In The Politics of Autism, I discuss the discredited idea that vaccines cause autism. Trump has supported that notion.
President Trump is “not going to back down” from his pledge to study the effects of vaccinations, Kennedy told reporters at his vaccine safety press conference on Wednesday. (A full livestream of Kennedy’s press conference was hosted by right-wing conspiracy theorist Alex Jones’ Infowars.)
Kennedy told Politico that he has met “many times” with members of Trump’s transition team since December. Shortly after meeting with Trump in January, the well-known anti-vaxxer claimed that he had been invited to head a “vaccine safety and scientific integrity” commission.

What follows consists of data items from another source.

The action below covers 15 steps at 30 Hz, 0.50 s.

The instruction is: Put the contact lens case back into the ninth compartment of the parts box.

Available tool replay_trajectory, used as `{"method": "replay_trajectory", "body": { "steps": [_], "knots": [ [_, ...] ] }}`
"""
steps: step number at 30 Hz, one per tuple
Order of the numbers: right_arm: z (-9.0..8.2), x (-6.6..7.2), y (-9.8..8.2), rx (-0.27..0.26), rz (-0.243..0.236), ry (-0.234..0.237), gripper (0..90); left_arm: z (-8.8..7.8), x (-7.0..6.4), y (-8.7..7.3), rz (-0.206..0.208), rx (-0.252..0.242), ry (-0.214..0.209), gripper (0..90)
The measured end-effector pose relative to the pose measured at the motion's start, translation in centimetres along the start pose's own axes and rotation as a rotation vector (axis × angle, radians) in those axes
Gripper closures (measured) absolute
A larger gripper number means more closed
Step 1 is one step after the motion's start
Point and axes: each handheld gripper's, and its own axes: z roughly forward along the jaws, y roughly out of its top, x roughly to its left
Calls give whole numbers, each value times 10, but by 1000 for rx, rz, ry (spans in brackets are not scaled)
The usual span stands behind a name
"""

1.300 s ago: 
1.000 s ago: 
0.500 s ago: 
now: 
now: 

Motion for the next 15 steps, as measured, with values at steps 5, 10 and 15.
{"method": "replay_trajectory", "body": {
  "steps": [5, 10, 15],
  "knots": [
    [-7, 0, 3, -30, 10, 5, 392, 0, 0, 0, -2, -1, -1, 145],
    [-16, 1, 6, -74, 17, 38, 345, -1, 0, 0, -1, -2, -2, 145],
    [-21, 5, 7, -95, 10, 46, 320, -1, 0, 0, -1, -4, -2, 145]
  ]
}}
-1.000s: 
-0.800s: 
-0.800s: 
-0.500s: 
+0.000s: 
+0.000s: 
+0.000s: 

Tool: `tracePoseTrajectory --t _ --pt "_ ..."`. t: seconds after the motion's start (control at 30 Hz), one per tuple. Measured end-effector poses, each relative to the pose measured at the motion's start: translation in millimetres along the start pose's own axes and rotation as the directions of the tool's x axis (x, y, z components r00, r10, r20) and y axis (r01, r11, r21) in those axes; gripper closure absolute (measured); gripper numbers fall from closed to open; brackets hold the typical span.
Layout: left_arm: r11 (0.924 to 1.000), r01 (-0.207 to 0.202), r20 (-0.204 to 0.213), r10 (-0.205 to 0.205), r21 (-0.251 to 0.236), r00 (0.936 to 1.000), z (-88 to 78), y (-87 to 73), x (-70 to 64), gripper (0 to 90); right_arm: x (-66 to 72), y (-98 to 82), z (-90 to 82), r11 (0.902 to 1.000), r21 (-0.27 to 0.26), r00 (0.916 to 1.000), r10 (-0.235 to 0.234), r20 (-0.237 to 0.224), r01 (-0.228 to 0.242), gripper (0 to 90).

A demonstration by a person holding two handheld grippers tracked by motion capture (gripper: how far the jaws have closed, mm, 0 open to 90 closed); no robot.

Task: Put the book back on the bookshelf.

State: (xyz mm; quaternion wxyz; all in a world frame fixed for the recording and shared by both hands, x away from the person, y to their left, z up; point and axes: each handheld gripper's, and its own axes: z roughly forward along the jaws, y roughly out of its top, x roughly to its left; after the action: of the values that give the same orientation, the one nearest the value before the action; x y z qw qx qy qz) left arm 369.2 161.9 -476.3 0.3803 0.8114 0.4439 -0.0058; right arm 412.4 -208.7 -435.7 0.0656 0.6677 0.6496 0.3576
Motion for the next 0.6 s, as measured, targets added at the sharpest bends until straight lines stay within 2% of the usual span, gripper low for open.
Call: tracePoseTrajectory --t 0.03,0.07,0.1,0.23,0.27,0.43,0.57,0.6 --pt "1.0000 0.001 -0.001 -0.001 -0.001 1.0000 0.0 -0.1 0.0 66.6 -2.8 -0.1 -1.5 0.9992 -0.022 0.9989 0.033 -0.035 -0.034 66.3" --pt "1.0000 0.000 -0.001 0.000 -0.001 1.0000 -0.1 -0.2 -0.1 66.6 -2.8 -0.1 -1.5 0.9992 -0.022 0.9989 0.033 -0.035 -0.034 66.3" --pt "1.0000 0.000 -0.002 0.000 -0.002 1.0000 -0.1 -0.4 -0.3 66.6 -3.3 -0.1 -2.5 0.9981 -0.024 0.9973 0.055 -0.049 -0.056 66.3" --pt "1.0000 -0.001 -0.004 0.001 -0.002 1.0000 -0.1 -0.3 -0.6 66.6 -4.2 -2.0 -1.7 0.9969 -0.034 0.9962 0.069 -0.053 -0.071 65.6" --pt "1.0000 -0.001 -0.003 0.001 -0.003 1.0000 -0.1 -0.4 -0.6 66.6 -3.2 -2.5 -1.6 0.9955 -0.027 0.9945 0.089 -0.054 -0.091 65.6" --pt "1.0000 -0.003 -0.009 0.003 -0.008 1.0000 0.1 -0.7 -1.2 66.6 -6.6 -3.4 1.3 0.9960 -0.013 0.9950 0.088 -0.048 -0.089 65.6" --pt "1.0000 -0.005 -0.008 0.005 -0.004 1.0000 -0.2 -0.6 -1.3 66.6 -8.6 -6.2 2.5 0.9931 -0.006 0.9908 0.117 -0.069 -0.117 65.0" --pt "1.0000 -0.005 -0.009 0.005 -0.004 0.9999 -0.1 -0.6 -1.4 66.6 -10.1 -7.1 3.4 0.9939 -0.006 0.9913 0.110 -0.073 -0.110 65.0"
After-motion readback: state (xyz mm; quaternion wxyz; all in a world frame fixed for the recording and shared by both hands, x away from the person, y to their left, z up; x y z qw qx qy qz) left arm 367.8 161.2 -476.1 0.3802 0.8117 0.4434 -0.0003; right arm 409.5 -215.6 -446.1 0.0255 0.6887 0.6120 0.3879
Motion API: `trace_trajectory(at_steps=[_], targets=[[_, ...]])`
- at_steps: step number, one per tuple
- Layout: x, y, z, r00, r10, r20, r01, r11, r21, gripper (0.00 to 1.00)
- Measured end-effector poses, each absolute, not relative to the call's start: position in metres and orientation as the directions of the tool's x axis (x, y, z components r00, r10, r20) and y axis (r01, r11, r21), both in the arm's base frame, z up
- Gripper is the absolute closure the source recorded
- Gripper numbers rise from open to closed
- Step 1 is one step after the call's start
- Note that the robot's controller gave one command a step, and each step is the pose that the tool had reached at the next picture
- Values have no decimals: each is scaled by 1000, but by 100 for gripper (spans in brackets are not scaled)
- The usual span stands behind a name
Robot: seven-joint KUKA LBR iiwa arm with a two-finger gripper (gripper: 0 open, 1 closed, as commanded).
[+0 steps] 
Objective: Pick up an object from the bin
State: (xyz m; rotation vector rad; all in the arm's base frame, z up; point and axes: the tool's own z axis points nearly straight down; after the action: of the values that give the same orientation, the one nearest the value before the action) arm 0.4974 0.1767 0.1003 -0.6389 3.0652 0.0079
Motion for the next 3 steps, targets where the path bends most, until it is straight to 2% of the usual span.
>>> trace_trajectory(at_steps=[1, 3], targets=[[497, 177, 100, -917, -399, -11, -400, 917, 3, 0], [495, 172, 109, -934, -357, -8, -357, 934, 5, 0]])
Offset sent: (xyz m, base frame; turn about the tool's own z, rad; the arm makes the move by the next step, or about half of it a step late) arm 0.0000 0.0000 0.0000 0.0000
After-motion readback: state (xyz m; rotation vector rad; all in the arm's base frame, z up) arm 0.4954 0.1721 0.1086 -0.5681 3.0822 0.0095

On Wednesday Kennedy told reporters that he has been “trading documents about what the commission would look like” with administration staff and had spoken with presidential aides three times since his January meeting with Trump. Kennedy said in January when he met with Trump about the issue at Trump Tower, White House aides Steven Bannon, Stephen Miller and Vice President Mike Pence had all participated.
The explanation for the bogus vaccine-autism link is a constantly shifting target. As noted, both the MMR vaccine and thimerosal have been blamed, and the anti-vaccine movement happily gloms onto both explanations despite the fact that they are completely unrelated. That the various theories never really cohere doesn’t seem to give the movement pause. Blurring dark but vague threats, anti-vaccine activists blend them into a miasma through which no given study can hope to penetrate. Uncertainty is good for stoking fear.
When studies show that the MMR vaccine doesn’t cause autism, and when the original study suggesting a link is exposed as a fraud? It must be thimerosal! Other studies show no association between thimerosal and autism, and thimerosal isn’t even used anymore? The combination of all the vaccines at once is the problem! Produce evidence to support the safety of the current vaccination schedule, and the boogeyman simply adopts another form.
Because much of the evidence in support of vaccines comes from the Centers for Disease Control and Prevention, detractors seize on corruption as an explanation for studies with findings contrary to their beliefs. The anti-vaccine movement affords the CDC roughly as much respect as you’d typically give cardsharps and second-rate grifters, and anything the CDC produces is dismissed out of hand. But even if the CDC were a hotbed of malign pharmaceutical industry influence, that doesn’t explain why large studies demonstrating the safety of vaccines come from places like Denmark or the United Kingdom, where the CDC doesn’t have a lot of pull.